══ Data ══

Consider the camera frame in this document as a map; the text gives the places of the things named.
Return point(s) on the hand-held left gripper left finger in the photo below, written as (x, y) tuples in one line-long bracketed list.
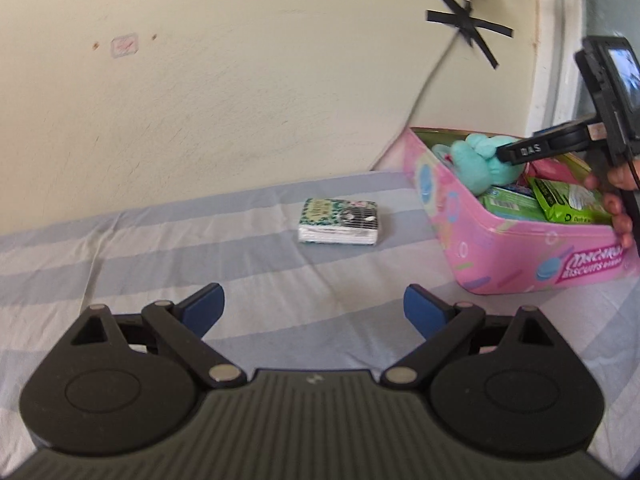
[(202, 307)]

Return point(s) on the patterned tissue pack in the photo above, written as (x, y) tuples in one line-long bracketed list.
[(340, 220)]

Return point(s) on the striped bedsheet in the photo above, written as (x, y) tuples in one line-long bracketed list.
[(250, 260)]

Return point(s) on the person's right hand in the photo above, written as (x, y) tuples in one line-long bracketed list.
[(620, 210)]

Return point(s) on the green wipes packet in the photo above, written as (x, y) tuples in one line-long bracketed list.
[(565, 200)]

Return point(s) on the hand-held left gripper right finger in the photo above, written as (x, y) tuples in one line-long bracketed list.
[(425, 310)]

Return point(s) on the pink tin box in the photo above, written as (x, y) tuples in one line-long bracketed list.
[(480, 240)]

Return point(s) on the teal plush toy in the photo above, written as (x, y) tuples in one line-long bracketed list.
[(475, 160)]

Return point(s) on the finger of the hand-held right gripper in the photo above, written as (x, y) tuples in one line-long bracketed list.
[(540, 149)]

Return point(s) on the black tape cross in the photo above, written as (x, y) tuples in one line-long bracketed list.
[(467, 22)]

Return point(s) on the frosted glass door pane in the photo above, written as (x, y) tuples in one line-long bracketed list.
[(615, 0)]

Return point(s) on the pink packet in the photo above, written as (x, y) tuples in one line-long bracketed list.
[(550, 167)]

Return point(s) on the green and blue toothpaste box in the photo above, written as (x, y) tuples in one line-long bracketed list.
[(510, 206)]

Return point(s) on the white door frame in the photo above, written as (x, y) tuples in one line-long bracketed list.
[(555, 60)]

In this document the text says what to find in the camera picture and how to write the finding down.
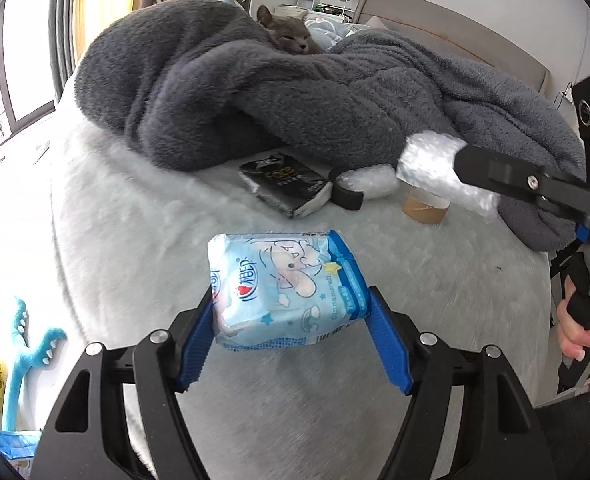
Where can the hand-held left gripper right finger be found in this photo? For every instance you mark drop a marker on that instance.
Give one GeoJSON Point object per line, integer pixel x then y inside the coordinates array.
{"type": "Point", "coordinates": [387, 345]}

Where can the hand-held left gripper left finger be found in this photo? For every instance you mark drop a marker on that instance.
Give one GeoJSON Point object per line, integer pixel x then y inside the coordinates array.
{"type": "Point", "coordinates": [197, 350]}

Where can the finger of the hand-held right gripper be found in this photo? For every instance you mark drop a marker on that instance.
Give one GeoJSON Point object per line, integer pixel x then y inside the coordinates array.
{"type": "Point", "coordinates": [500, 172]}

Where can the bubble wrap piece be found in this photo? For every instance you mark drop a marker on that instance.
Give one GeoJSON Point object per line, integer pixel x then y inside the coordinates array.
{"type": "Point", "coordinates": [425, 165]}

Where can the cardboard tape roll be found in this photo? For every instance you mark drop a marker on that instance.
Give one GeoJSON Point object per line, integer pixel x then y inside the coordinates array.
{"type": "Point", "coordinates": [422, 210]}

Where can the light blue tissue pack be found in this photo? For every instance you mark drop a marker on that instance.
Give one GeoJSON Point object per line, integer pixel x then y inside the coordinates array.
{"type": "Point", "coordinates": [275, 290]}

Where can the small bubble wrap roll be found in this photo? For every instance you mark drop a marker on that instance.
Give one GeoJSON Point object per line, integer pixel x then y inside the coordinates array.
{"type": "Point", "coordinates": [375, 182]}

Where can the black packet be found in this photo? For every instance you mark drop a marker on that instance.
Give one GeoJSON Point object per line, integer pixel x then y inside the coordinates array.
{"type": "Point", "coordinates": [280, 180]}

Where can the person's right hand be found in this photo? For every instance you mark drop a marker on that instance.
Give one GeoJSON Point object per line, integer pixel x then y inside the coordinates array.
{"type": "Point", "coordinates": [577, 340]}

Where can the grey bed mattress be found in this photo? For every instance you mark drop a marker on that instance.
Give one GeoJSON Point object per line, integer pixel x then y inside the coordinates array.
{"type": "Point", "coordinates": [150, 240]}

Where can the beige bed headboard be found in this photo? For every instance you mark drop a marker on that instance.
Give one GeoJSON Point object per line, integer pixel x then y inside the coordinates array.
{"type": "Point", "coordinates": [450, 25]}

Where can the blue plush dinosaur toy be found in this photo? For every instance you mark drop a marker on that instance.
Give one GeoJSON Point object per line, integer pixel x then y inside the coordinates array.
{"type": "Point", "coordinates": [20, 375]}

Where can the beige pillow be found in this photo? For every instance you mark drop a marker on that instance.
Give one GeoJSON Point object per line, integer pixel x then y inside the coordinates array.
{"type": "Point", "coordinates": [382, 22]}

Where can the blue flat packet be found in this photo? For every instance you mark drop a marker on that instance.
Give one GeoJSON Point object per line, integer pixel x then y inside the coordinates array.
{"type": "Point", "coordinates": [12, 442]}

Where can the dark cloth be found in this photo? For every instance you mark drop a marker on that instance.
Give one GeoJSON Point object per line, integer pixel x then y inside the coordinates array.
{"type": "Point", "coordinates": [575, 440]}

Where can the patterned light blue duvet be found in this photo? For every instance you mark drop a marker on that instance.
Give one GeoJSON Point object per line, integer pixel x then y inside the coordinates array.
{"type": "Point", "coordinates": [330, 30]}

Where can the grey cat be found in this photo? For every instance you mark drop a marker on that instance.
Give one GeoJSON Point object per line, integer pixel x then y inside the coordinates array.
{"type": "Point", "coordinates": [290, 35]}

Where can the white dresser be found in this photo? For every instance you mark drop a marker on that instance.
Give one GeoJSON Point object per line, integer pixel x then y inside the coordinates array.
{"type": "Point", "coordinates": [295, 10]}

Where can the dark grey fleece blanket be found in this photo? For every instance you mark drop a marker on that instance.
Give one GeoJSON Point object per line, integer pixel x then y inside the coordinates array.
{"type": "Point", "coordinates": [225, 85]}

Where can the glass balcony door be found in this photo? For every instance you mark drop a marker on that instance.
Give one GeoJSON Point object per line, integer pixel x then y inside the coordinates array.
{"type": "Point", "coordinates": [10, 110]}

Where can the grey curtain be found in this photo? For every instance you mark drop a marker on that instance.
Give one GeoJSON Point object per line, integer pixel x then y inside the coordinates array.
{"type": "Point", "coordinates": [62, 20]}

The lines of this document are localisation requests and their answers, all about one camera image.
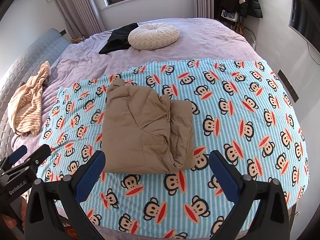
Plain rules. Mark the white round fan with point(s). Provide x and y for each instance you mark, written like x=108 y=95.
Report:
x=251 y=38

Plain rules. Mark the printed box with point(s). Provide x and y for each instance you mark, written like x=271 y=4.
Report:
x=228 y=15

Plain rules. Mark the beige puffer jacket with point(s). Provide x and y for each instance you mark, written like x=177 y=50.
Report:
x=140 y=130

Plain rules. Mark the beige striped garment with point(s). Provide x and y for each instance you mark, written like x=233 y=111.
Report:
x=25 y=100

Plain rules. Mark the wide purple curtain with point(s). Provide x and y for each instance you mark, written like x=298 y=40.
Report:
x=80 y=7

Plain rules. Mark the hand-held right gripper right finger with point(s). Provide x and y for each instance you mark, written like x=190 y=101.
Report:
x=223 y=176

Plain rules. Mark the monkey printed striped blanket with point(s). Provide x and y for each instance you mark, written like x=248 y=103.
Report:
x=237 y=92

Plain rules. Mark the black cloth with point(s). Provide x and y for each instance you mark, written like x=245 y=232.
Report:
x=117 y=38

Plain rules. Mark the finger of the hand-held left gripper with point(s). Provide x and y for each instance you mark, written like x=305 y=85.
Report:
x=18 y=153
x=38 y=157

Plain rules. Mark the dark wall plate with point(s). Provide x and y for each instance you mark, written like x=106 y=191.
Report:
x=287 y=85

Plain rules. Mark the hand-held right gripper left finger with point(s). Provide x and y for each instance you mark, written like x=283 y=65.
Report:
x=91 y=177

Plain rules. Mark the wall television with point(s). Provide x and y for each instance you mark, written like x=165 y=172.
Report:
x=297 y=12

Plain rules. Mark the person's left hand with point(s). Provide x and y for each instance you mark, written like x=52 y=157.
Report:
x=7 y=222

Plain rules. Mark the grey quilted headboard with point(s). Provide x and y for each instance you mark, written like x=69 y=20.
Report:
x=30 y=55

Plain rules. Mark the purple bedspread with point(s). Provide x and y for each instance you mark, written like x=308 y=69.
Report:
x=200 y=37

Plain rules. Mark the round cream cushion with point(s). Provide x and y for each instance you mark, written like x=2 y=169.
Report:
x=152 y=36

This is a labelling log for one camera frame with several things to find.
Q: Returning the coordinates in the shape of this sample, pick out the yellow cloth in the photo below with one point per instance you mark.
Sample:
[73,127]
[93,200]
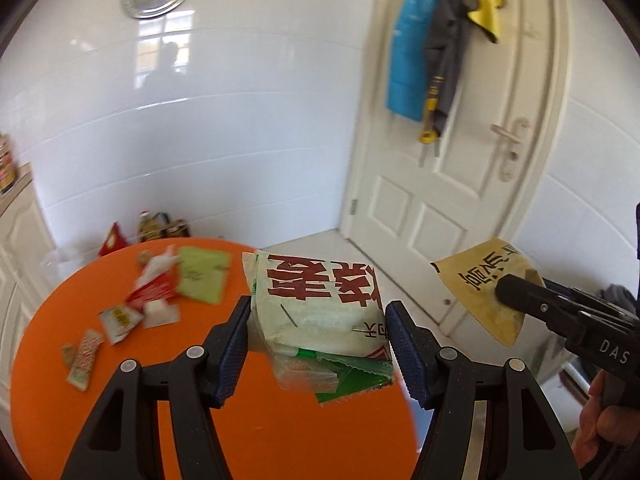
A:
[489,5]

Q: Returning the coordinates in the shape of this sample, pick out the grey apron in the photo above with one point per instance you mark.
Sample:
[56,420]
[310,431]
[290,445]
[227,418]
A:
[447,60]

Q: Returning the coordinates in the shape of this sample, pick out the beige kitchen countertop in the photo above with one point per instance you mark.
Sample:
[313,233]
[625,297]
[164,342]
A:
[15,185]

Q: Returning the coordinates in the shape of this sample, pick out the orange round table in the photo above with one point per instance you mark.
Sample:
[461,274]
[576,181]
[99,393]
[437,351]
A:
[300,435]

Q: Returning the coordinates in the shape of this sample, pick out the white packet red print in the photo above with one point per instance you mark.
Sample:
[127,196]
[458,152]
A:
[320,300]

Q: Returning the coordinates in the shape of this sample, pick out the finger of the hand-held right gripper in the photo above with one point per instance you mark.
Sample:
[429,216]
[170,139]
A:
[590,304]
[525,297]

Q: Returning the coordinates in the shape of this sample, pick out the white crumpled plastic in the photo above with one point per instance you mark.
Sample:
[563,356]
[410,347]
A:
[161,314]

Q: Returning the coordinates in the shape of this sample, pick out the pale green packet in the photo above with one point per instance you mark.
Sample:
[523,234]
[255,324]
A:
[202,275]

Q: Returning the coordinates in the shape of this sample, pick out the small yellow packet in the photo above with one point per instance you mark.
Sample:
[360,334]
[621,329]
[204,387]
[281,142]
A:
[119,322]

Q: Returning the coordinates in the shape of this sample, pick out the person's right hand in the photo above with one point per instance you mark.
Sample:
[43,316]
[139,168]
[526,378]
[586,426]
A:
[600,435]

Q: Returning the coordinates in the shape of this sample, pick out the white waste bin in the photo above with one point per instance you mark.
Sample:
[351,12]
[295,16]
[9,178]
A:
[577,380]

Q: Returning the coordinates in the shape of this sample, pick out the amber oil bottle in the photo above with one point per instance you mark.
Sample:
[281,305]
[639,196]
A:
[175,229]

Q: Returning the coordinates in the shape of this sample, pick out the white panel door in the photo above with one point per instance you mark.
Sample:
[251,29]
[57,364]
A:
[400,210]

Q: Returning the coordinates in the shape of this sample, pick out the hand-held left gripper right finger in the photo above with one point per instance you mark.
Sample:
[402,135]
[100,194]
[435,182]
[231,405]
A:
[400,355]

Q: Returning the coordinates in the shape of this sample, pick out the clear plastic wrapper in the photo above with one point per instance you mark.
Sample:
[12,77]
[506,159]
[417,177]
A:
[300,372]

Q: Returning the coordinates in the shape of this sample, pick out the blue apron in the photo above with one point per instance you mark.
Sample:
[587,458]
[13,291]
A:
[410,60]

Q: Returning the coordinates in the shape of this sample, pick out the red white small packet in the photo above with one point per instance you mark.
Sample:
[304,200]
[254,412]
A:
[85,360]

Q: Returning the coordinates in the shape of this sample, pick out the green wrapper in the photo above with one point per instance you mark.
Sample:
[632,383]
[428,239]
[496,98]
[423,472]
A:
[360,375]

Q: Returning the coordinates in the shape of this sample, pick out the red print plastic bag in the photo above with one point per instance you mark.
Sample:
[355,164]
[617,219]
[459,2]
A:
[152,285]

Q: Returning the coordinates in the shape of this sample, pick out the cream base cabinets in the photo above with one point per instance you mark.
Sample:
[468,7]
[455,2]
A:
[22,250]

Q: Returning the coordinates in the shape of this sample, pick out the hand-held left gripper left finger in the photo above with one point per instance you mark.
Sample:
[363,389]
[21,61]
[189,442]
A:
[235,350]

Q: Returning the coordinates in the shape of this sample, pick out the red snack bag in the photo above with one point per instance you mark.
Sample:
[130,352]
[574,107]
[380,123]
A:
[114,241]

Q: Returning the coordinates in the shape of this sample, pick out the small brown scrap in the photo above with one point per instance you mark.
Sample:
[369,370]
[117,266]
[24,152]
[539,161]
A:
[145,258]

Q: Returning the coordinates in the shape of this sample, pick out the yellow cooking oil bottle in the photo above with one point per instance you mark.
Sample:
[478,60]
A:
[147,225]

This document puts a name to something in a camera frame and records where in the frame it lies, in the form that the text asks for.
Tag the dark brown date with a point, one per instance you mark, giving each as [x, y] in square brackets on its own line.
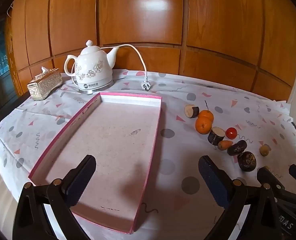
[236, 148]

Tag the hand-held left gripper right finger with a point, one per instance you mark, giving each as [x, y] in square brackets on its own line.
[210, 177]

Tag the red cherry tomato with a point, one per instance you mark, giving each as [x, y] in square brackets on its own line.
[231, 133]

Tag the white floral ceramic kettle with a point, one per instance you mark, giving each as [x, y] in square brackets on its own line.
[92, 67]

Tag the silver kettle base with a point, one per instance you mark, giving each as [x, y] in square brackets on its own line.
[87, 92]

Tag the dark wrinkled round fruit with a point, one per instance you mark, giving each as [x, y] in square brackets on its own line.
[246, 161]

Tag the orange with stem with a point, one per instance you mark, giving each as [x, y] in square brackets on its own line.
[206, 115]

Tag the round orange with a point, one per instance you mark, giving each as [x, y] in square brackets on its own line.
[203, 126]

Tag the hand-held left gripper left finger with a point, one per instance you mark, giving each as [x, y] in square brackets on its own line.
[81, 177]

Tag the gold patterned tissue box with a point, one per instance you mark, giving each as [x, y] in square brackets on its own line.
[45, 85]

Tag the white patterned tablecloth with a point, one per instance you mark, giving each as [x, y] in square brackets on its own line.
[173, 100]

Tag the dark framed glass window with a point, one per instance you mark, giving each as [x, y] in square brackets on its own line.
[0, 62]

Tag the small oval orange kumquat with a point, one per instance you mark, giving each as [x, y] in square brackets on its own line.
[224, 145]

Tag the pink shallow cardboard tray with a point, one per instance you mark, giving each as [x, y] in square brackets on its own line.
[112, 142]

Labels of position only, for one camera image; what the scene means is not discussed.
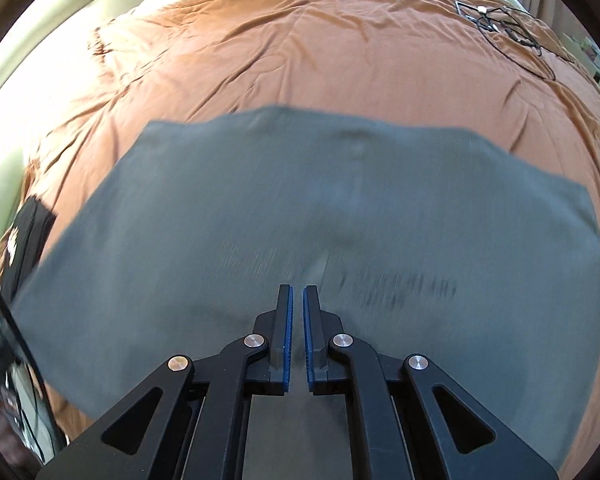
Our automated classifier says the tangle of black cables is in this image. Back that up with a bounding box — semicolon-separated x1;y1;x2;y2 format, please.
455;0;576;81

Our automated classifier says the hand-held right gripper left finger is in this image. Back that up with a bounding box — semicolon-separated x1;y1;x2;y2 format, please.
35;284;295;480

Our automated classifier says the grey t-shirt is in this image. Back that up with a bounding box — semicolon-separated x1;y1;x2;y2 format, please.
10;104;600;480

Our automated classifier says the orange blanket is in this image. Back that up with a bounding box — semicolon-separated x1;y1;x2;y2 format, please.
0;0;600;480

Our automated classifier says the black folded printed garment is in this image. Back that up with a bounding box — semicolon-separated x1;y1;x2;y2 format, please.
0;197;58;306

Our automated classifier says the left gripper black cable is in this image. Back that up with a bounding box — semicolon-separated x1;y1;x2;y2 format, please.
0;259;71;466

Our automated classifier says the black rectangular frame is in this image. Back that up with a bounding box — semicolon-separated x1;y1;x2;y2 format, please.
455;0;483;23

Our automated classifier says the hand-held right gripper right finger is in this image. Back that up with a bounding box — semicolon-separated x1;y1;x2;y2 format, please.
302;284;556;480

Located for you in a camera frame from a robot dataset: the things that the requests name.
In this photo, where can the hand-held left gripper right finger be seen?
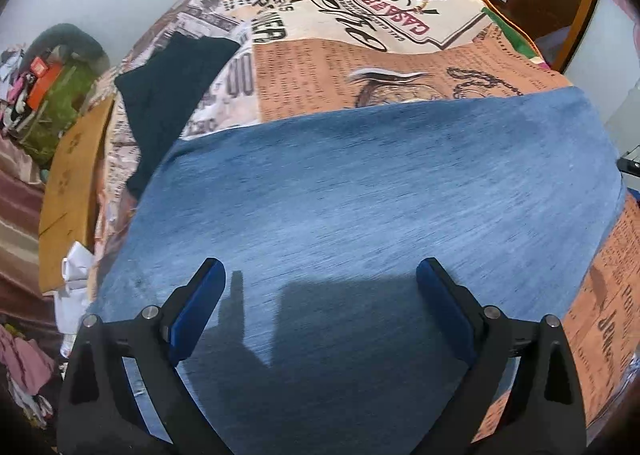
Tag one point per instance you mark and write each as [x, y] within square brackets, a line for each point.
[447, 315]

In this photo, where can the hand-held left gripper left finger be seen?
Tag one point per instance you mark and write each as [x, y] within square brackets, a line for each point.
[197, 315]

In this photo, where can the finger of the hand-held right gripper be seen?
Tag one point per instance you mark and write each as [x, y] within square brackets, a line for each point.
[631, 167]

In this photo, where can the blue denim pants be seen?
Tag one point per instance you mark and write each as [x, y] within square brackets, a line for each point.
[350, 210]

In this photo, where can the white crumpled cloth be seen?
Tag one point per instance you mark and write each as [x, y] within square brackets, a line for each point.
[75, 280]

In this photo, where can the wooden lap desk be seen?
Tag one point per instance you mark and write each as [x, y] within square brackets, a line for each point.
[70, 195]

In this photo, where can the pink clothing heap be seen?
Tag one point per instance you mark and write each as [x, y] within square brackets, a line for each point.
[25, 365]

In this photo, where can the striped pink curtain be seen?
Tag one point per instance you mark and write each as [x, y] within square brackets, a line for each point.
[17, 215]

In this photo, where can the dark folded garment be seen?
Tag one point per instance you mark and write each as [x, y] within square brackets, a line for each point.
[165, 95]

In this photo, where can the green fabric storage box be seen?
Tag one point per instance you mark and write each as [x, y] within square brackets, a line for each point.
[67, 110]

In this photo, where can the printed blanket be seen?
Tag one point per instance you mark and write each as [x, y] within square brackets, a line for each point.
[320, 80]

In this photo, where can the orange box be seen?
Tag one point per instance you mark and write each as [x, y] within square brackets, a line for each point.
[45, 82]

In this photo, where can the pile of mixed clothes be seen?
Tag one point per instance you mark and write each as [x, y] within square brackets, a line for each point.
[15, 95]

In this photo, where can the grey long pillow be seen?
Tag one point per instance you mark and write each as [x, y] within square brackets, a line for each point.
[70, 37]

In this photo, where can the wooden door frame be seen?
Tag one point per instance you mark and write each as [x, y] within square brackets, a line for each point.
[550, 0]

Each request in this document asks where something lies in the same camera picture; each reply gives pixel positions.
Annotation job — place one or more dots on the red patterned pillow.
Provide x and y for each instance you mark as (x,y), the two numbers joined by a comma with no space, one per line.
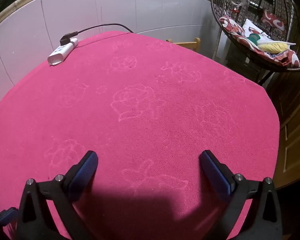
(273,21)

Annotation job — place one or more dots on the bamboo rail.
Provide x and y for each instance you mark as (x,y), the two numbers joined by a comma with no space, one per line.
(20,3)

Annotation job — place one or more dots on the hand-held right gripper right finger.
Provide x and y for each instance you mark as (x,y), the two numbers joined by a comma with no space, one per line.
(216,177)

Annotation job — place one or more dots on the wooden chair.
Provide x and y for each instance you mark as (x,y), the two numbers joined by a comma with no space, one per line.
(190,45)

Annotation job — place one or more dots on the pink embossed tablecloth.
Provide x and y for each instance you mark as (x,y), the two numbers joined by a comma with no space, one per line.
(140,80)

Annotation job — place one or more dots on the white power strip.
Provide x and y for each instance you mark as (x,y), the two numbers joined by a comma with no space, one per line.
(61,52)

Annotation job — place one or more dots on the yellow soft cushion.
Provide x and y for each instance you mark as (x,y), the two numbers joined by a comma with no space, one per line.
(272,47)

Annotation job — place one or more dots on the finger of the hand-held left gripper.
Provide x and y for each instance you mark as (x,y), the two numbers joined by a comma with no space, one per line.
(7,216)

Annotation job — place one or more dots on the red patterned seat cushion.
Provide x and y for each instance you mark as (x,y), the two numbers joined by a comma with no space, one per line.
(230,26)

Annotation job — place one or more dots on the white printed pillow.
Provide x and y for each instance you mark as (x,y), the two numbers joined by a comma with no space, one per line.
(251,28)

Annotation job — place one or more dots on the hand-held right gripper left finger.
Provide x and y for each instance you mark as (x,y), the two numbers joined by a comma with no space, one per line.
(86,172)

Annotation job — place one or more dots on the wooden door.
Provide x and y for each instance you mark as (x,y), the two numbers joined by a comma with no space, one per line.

═══

▶ [Task]
The expected answer is a copy of each line above containing "light".

▶ [Response area]
Where can the light blue tissue pack be found in this photo? For every instance you mark drop a marker on that instance.
Where can the patterned light blue duvet be found in this photo? For every instance you mark drop a marker on that instance.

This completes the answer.